While it is essential for members of an SMSF to keep records of meetings, failing to do so is a very common breach. It’s important to have proof that the Trustees of the fund meet regularly to make decisions. Important things to record in the minutes of each meeting include:
Exceeding Contribution Caps
Exceeding the permissible contribution limits within superannuation has now become a common breach, with breaches numbering in the tens of thousands every year.
Lending Money to Members or Related Parties
Another common breach made in the management of SMSFs is lending money or financial assistance to another member (or to a related party member) using the assets within the fund.
If a loan is made to a related party, the loan then becomes an in-house asset. The in-house asset rule states that the amount of the loan must account for no more that 5% of the value of the total superannuation fund (along with any other in-house assets). In addition to the 5% rule, a commercial rate of interest must also be charged.

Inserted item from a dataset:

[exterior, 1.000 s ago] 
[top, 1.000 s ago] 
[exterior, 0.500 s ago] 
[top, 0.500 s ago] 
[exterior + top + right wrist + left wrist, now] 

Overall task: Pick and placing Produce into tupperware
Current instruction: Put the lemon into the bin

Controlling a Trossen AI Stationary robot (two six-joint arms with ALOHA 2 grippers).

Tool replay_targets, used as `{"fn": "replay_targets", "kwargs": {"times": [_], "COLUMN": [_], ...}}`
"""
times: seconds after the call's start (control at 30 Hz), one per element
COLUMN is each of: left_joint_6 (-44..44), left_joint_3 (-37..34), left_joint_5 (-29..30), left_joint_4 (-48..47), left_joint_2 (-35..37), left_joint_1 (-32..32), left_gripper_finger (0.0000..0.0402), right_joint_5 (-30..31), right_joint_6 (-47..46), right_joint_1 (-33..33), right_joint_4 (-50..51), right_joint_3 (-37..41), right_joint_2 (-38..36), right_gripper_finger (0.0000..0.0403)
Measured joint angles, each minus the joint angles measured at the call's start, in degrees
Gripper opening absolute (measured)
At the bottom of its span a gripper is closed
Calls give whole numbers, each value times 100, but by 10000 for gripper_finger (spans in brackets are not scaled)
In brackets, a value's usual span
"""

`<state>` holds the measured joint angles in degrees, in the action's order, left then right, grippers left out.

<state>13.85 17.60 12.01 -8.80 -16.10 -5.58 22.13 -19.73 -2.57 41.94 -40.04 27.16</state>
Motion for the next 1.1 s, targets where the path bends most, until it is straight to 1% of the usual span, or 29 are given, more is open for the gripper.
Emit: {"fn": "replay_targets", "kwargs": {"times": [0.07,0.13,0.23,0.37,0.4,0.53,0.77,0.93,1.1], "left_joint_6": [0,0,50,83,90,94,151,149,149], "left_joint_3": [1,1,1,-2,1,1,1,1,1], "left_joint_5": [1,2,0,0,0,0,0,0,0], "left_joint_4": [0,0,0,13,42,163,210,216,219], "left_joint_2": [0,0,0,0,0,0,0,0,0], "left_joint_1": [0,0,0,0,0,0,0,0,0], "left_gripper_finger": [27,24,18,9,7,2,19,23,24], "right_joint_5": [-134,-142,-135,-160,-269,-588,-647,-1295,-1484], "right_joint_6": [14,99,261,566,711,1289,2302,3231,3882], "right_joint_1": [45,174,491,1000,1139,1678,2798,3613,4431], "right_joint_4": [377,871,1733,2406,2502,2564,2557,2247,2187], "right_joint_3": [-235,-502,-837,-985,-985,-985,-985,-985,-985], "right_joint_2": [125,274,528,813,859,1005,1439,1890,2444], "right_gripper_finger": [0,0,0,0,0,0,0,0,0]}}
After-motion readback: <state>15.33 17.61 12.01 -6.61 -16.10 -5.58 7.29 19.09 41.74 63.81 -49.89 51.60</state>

Breaching either of these rules could result in civil penalties, in addition to the loan having to be repaid immediately with full interest for the period the loan was outstanding.
Purchase of Holiday Homes
Whilst in theory members of an SMSF can stay in a holiday house owned by the SMSF, there are limitations that prevent or discourage this from happening. Firstly, any members staying in the holiday house owned by the fund are required to pay for the use of the house at market rates. If a member does not pay rent at market rates and still stays in the house, they breach the sole purpose test, which is a very serious breach.

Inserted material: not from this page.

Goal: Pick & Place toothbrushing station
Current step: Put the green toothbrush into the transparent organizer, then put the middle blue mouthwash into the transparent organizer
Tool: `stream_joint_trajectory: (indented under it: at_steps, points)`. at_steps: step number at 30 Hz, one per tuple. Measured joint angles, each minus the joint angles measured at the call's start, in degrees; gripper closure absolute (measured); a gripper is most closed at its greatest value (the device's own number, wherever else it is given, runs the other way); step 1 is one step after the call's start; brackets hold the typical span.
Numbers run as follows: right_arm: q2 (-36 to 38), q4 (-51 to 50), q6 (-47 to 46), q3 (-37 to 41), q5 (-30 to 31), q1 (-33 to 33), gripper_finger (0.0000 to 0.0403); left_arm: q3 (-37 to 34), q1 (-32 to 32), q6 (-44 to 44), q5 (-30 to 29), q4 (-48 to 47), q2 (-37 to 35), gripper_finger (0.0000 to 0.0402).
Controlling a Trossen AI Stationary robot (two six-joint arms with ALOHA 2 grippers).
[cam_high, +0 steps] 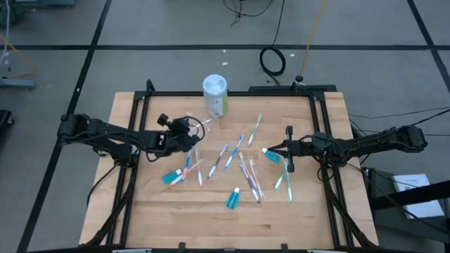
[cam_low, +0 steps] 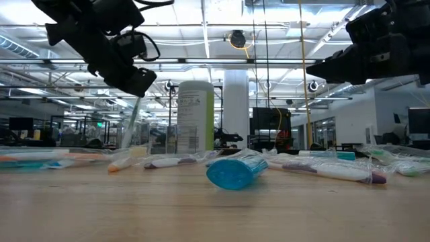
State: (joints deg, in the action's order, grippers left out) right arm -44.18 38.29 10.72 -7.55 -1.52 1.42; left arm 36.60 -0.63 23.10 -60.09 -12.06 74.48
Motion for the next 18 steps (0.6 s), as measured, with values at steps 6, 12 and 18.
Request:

However, even if they do pay market rent and regardless of whether they stay for one night or 100 nights, the holiday house becomes an in-house asset. As mentioned earlier, the total of in-house assets must not exceed 5% of the value of the super fund, and therefore the in-house asset rule is likely to have been broken when purchasing a holiday home for members to stay in.
The most practical way to avoid this problem is not to own a holiday house within your super fund, unless you (or any other member or related party) never intend to stay in it.
Personal Use of SMSF Assets
While SMSFs can own investments such as jewellery, artworks and cars, this is an area fraught with danger. One of the most serious breaches in superannuation law is breaching the ‘sole purpose test’. If a member (or another related party) has received a personal benefit from the use of the super fund assets without paying for them, they have breached the sole purpose test. In fact the sole purpose test is probably the most common reason for SMSF non-compliance. Non-compliance effectively means the fund could be taxed at the highest individual marginal tax rate (i.e. 48.5%), as well as substantial penalties being levied against the Trustees who carry out (or fail to carry out) their duties.
Separation of SMSF Assets from Personal Assets
Failing to separate the assets of an SMSF from other assets owned by members or trustees can be disastrous. This is an area the Australian Taxation Office (ATO) is very concerned about. By not making clear distinctions about which assets belong where, the trustee loses the protection that superannuation would normally provide in a situation where bankruptcy becomes an issue.
Take the example of a person carrying on a business who is also acting as a trustee of an SMSF. If the business was to become bankrupt, and it was unclear which assets belonged to the business and which belonged to the super fund, the bankrupt (in other words the Trustee) could find that creditors may be able to claim the otherwise-protected assets of the SMSF.
A common way of avoiding such a breach is to maintain a corporate trustee and thus clearly demonstrate that assets are held by a separate entity.